48.    On Mr Lester’s own evidence, no enquiries were made as to whether a claim would be made or the figures to be used should a claim be made. HMRC are unable to assist as there is no requirement for details to be given as to how capital allowances are calculated in a Self Assessment Tax return and therefore the records held by HMRC provide no clarification in this regard.

49.    The case of Fitton v Gilders and Heaton (H M Inspector of Taxes) 36 TC 233 on appeal dealt with the issue of apportionment under Section 329 (1) Income Tax Act 1952. It was held “the Commissioners function under Section 326 (1) is not necessarily to discover what was the intention of the parties; it is to make a just apportionment. And they have jurisdiction to do that, as I have said, notwithstanding that the apportionment at which they arrived may be inconsistent with the intention of the parties as discovered from the clear language of the agreement to which the parties put their names”

50.    We agreed that we are not bound by the terms of the sale agreement between Mr and Mrs Jones and the Appellants in this case. However on the limited evidence available to us, this was an “arms length” transaction where the figures apportioned within the sale agreement were agreed by the Appellants and therefore in the absence of any further evidence we could not find any just and reasonable basis upon which to make an apportionment.

51.    Given the limited evidence available in this case and the lack of any information as to whether the vendors had made a claim for capital allowances or, if so, the disposal value used by them, we found HMRC’s decision to disallow the Appellant’s claim and amend the their tax return for the year ended 5 April 2004 to be entirely reasonable. We were satisfied that the Appellants had not discharged the burden of proof in this case or shown that the amendment made by HMRC was incorrect.

52.    The appeal is dismissed.

53.    This document contains full findings of fact and reasons for the decision.

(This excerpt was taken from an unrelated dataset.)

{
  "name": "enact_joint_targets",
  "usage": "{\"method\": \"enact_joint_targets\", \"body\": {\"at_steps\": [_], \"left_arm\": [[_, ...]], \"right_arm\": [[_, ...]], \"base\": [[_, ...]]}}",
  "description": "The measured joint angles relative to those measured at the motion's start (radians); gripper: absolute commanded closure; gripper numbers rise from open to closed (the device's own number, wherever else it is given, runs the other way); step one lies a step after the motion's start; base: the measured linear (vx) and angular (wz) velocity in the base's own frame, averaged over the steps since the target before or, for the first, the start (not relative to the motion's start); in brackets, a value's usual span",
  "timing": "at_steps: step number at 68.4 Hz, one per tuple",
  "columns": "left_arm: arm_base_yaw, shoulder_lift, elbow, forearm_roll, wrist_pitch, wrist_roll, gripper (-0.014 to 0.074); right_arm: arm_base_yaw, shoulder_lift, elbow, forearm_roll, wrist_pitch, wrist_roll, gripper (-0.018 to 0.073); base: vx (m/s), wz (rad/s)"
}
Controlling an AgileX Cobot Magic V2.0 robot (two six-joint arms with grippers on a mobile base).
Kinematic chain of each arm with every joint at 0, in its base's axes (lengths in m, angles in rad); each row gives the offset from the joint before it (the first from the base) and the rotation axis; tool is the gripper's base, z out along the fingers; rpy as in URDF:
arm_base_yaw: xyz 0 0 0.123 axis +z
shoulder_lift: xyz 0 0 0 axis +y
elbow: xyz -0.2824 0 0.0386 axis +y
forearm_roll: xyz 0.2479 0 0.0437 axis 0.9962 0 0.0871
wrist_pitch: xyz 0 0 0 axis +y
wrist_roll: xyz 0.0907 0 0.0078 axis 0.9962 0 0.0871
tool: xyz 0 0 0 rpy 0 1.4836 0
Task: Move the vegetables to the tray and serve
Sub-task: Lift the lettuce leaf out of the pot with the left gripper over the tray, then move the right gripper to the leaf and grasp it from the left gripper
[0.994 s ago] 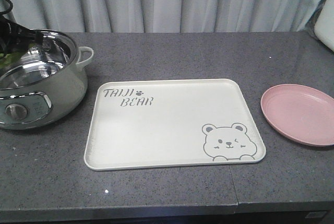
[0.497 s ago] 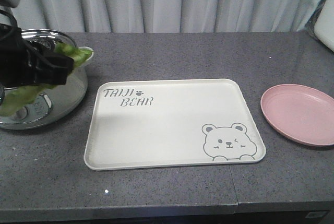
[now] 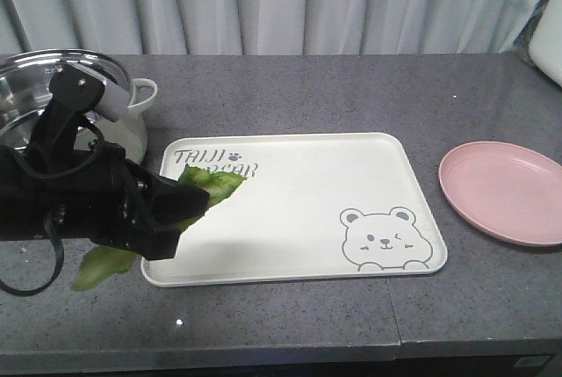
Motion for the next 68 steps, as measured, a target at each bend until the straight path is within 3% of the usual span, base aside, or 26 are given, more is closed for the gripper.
{"method": "enact_joint_targets", "body": {"at_steps": [11,19,32,53,68], "left_arm": [[-0.012,0.000,0.009,-0.072,0.011,0.055,0.0603],[-0.014,0.000,0.009,-0.136,0.012,0.093,0.0603],[-0.014,0.000,0.009,-0.211,0.033,0.108,0.0603],[-0.014,0.050,0.009,-0.322,0.094,0.135,0.0603],[-0.014,0.097,0.009,-0.350,0.127,0.160,0.0603]], "right_arm": [[0.000,0.019,0.000,0.074,0.077,-0.043,0.0070],[0.000,0.080,0.000,0.191,0.141,-0.142,0.0070],[0.000,0.221,0.000,0.465,0.199,-0.402,0.0070],[0.000,0.431,0.000,0.978,0.225,-0.906,0.0070],[0.000,0.534,0.000,1.282,0.296,-1.213,0.0074]], "base": [[0.00,0.00],[0.00,0.00],[0.00,0.00],[0.00,0.00],[0.00,0.00]]}}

Any party dissatisfied with this decision has a right to apply for permission to appeal against it pursuant to Rule 39 of the Tribunal Procedure (First-tier Tribunal) (Tax Chamber) Rules 2009. The application must be received by this Tribunal not later than 56 days after this decision is sent to that party.  The parties are referred to “Guidance to accompany a Decision from the First-tier Tribunal (Tax Chamber)” which accompanies and forms part of this decision notice.